- **Task requirements**
Within the material below, how many lines carry the word "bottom"? Answer with a single number.

- **Data to examine**

──────────────────────────────

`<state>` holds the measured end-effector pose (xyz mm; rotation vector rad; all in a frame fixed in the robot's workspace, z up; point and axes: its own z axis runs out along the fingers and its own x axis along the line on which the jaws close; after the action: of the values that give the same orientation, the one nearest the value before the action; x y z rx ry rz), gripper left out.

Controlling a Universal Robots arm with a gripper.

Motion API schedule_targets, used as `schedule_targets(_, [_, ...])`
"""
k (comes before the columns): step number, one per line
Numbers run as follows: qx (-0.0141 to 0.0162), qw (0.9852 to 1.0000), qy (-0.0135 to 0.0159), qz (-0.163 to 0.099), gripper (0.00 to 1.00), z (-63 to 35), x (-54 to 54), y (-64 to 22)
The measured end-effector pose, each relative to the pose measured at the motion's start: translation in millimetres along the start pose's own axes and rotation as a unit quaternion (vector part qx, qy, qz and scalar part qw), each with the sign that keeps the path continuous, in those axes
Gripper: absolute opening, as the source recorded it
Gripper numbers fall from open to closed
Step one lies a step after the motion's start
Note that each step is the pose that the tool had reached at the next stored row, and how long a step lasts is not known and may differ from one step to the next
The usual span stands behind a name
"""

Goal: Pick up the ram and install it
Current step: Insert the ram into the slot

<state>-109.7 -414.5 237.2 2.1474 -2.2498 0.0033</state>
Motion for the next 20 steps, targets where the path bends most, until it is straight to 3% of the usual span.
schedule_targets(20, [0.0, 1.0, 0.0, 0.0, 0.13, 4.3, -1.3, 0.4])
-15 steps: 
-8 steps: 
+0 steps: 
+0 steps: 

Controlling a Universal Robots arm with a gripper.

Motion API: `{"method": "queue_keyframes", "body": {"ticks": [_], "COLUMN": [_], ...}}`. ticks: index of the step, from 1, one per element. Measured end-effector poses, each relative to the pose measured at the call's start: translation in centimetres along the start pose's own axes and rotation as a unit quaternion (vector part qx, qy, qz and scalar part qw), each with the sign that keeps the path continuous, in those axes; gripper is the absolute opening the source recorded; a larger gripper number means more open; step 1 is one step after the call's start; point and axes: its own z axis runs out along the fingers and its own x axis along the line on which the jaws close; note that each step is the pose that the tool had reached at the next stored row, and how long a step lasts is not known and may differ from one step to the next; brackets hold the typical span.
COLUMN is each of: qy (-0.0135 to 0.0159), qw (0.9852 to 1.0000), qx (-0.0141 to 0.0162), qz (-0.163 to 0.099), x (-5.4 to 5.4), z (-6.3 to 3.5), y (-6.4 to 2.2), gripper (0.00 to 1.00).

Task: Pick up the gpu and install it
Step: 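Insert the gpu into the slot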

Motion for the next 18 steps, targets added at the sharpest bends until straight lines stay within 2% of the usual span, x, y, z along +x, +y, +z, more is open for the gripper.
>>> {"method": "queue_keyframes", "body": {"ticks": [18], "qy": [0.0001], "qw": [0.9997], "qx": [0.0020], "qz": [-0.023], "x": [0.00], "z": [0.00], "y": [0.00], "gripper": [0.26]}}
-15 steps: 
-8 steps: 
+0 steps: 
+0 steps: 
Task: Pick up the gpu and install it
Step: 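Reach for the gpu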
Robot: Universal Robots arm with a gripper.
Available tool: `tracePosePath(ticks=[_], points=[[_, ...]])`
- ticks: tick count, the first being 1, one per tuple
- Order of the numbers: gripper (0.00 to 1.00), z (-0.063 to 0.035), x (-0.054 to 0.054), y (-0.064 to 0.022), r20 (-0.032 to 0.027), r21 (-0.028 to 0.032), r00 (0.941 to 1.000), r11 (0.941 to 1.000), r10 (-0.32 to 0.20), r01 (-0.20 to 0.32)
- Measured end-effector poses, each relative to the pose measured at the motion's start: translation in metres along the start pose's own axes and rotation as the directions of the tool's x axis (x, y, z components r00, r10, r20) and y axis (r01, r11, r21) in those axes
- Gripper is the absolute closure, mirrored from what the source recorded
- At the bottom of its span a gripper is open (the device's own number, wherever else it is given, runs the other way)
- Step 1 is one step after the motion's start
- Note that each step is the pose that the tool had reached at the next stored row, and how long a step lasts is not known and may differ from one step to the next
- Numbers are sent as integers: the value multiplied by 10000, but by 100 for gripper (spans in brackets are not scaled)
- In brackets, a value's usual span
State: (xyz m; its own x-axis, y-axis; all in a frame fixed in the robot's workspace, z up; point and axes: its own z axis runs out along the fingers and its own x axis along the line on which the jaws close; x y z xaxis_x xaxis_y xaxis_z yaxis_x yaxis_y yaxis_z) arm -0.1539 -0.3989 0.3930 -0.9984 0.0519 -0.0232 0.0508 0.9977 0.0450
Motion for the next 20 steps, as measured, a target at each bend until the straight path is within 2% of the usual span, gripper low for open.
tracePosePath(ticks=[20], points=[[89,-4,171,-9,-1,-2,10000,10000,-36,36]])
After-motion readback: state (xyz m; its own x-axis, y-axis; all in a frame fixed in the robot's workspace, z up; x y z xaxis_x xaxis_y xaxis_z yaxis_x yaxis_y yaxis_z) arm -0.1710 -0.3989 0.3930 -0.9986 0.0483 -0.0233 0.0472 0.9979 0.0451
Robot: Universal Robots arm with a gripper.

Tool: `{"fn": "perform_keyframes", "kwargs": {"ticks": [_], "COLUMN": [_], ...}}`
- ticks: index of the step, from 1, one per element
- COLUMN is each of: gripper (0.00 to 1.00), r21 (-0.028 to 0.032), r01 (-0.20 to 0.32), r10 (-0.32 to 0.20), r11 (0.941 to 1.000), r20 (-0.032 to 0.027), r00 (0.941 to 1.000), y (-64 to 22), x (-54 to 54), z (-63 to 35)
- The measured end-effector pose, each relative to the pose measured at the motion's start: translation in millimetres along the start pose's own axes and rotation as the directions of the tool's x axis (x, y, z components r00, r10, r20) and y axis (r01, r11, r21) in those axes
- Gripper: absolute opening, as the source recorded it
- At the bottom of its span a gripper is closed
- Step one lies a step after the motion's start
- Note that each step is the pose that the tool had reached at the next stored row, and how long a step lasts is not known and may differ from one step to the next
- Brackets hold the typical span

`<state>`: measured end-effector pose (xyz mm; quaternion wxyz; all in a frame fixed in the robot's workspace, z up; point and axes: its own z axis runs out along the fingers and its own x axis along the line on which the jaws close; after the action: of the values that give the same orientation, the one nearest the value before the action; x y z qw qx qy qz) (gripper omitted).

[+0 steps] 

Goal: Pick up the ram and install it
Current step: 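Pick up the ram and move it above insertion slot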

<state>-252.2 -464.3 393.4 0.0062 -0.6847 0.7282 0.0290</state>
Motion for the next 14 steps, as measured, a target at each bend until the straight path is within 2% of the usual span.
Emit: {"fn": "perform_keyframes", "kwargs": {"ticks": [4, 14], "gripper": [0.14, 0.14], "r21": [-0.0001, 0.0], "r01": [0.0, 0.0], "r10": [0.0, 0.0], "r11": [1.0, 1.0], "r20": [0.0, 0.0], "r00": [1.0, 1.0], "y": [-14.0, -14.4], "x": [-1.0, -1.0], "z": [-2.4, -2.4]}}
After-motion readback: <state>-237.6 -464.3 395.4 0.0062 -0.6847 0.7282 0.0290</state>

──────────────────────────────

- **Response to this task**
2